◆ **Task requirements**
Extract the first line through the line containing "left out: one" from the listing below, exactly as written.

◆ **Dataset extract**
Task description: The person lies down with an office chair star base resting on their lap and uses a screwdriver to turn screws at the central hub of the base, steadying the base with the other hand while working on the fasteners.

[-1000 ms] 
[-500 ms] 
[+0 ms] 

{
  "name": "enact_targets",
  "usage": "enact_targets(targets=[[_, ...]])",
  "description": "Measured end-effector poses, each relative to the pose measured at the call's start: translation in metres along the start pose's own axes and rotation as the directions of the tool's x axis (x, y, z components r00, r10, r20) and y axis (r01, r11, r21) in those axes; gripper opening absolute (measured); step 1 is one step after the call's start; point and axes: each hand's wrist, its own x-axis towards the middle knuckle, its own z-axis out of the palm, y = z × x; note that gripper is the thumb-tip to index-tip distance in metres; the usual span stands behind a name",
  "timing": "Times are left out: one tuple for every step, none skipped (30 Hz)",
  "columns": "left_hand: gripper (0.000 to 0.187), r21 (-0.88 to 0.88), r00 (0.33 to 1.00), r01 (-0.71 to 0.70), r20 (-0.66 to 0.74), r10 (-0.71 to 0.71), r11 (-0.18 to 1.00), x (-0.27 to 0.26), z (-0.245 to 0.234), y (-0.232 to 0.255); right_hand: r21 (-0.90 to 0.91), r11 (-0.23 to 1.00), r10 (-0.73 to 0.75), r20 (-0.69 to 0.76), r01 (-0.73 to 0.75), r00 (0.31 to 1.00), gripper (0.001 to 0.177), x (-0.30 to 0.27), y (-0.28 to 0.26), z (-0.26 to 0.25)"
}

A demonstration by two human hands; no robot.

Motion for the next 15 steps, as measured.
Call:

◆ **Answer to the exercise**
Task description: The person lies down with an office chair star base resting on their lap and uses a screwdriver to turn screws at the central hub of the base, steadying the base with the other hand while working on the fasteners.

[-1000 ms] 
[-500 ms] 
[+0 ms] 

{
  "name": "enact_targets",
  "usage": "enact_targets(targets=[[_, ...]])",
  "description": "Measured end-effector poses, each relative to the pose measured at the call's start: translation in metres along the start pose's own axes and rotation as the directions of the tool's x axis (x, y, z components r00, r10, r20) and y axis (r01, r11, r21) in those axes; gripper opening absolute (measured); step 1 is one step after the call's start; point and axes: each hand's wrist, its own x-axis towards the middle knuckle, its own z-axis out of the palm, y = z × x; note that gripper is the thumb-tip to index-tip distance in metres; the usual span stands behind a name",
  "timing": "Times are left out: one tuple for every step, none skipped (30 Hz)",

Output is complete for this exercise.